> What the exercise asks
Identify all lines in the listing that include the word "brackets", and copy them out.

> Data
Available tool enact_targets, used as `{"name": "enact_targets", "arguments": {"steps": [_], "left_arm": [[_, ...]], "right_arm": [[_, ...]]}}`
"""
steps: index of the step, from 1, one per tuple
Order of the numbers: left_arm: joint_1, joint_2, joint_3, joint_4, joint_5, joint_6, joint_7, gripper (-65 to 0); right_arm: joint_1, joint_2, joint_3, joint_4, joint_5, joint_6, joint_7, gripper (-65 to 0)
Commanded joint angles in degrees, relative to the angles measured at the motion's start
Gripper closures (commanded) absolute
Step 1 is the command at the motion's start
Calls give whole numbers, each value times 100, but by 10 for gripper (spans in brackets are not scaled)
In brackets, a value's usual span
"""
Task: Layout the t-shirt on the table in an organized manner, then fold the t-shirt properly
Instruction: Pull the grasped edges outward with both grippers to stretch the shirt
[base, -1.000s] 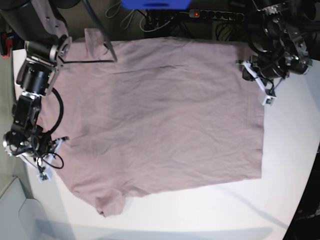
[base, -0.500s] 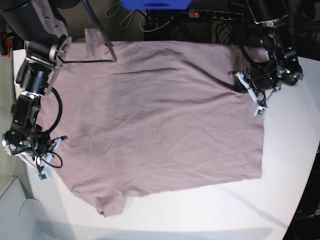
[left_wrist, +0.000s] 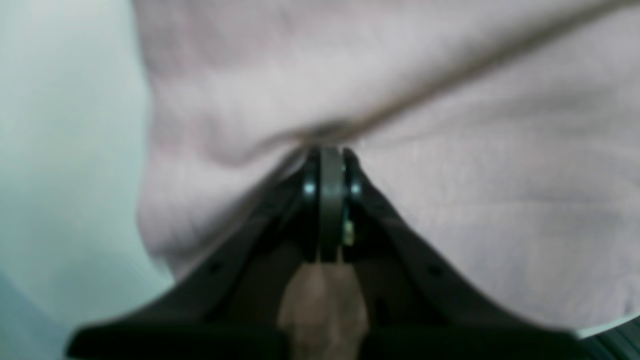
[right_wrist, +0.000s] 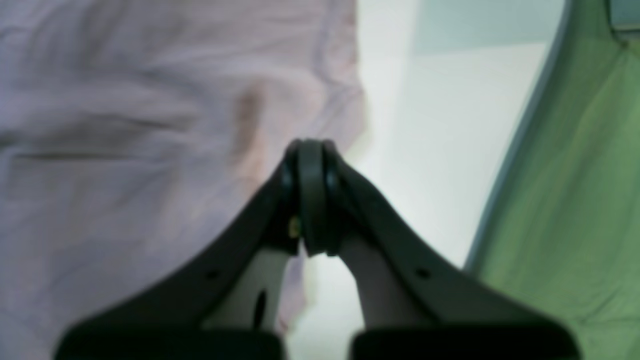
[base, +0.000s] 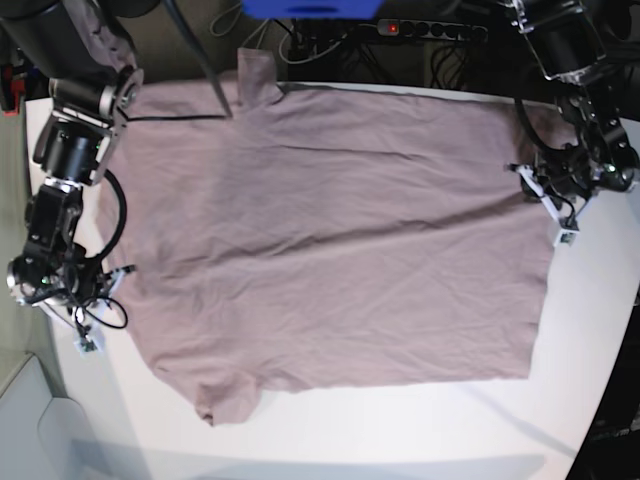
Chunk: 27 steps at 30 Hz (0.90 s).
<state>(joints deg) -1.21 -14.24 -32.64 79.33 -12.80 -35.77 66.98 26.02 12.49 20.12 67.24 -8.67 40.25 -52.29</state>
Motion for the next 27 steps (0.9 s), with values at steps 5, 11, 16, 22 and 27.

> Exercise response
Calls give whole numbers, each value times 100, but by 10 for gripper (spans in brackets are not scaled)
In brackets, a value's usual span

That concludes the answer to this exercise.